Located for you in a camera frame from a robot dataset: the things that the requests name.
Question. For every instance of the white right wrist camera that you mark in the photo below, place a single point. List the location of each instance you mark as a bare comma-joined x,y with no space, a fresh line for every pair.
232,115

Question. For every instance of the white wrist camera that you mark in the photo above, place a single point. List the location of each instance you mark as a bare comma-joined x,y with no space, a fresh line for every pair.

---

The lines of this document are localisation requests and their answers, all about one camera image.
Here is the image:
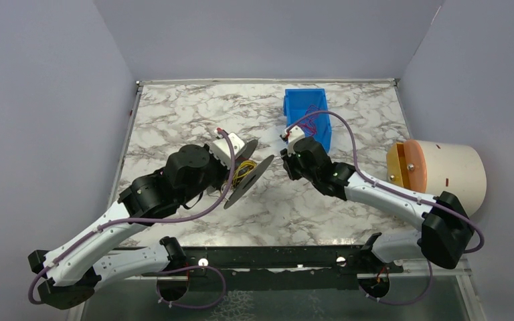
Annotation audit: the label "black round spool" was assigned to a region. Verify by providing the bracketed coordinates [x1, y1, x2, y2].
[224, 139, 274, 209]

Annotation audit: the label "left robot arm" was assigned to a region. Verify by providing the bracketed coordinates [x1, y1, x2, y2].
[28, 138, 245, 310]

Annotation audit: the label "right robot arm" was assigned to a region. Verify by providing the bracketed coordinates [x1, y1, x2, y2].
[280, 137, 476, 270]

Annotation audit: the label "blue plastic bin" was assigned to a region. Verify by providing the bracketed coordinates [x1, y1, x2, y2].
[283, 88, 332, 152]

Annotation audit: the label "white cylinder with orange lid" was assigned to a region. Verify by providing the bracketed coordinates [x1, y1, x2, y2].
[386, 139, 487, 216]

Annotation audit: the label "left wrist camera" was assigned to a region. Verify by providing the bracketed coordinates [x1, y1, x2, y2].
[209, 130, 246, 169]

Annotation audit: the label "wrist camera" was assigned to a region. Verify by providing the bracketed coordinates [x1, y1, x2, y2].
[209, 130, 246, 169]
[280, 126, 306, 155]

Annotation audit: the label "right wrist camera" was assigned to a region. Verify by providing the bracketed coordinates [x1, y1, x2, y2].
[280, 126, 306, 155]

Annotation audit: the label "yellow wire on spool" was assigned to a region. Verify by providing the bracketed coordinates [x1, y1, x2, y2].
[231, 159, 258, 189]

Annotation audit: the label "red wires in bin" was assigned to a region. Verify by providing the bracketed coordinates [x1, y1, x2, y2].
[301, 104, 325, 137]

## To do
In the entries above, identify each line that includes the string "image", then copy it.

## Solution for this task
The lines of this document are localisation requests and their answers, all about one camera image.
Here is the image:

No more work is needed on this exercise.